WARNING: Do not continue reading unless you want to be mildly spoiled of the movie, My Week with Marilyn.

Another movie I’ve watched recently was My Week with Marilyn.  Before I go any further let me first admit that I don’t really follow celebrities, past or present.  In addition, I was unaware of the book the story was based on until the trailer for this movie came out, and I haven’t had the chance to read it.  That being said, while I don’t know too much about Marilyn Monroe (shame on me, I know), I am familiar with some of her “trademark” habits that she’s famous for, like her singing and her breathy voice, characteristics that I think Michelle Williams played very well.

Going on the assumption that most people watching the movie know something of Marilyn Monroe (perhaps just a sliver, like me) or the book this movie is based on, I’m just going to be very brief in my spoilers and review.

Let me start by saying I was rather impressed with Michelle Williams’ acting in this film; I can’t remember where I read it, but prior to watching this movie I had seen a review where someone had said Williams just nailed the different sides of Marilyn she had to play–the weak and insecure Norma Jeane, the character Elsie in Sir Laurence Olivier’s The Prince and the Showgirl (1957), and of course, the alluring Marilyn Monroe.

I’m just going to cut to the chase with this one; basically the story is like this: Sir Laurence Olivier (played by Kenneth Branagh) casts Marilyn Monroe (Williams) to play Elsie in his new movie, The Prince and the Showgirl.  Colin Clark (Eddie Redmayne) is a young man trying to make his way in the film world and eventually becomes something called a “third director,” which is mostly just a fancy title for the set gopher.  In the film, Colin basically comforts and is week-long fling for the confused Marilyn.  The way Williams chose to interpret her for this film made her seem (to me, at least) like she had a multiple personality problem.

The story that unfolds really shouldn’t come as a surprise.  Colin gets warned numerous times that he shouldn’t fall for Marilyn’s “lost and scared girl act,” and he is also warned countless times to guard his heart, one person even telling him that he too had fallen in love for Marilyn and that it is extremely likely that Marilyn will eventually also drop him like it’s hot–which Marilyn does do towards the end of the film.

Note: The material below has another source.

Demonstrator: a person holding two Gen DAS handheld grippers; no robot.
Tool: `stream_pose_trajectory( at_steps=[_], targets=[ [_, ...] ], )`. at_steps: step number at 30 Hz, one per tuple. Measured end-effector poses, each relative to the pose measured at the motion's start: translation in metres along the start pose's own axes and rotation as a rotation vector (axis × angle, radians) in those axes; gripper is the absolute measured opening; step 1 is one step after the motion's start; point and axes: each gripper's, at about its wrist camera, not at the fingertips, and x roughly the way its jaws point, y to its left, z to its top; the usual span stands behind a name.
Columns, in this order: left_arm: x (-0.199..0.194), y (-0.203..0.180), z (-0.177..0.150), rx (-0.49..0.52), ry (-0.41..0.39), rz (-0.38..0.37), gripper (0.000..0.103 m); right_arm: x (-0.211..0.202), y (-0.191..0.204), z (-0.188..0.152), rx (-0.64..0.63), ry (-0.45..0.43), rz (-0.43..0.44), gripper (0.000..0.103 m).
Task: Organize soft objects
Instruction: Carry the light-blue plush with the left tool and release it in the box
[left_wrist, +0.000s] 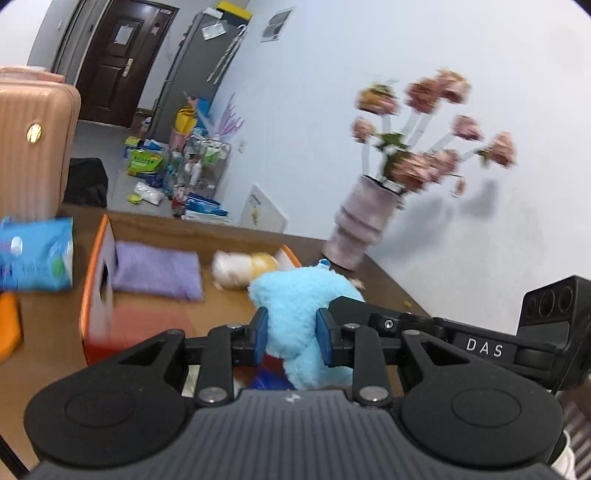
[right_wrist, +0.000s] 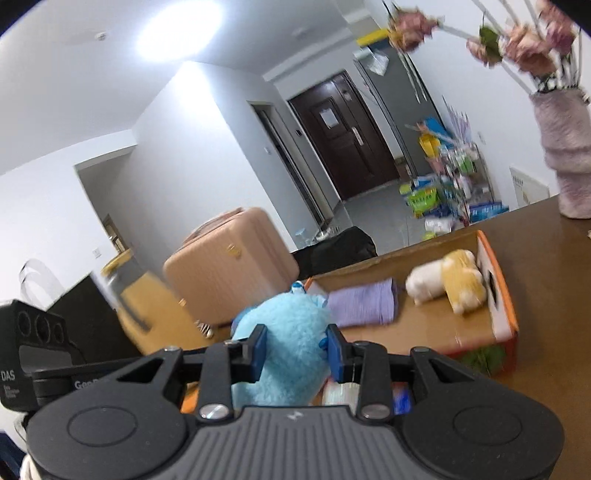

I think that all the actors played their roles well, but I definitely think that Williams stood out, which was a pleasant surprise because quite frankly, I can’t really seem to think of another role that she’s acted in that was memorable.  Also, while I think she may need to do a little more for me to stop thinking of her as Hermoine Granger from Harry Potter, I remember also being surprised upon seeing Emma Watson; in terms of looks, she’s really blossoming.  (For anyone curious, Watson played Lucy, Colin’s semi-fling/girlfriend who was basically tossed away when he started getting Marilyn’s attention.)  Redmayne does a great job playing the lovesick/starstruck Colin Clark, and I think that Branagh nailed Olivier’s accent (I don’t think I’ve really heard anyone else speak the way Olivier did, though if anyone would like to correct me, please feel free).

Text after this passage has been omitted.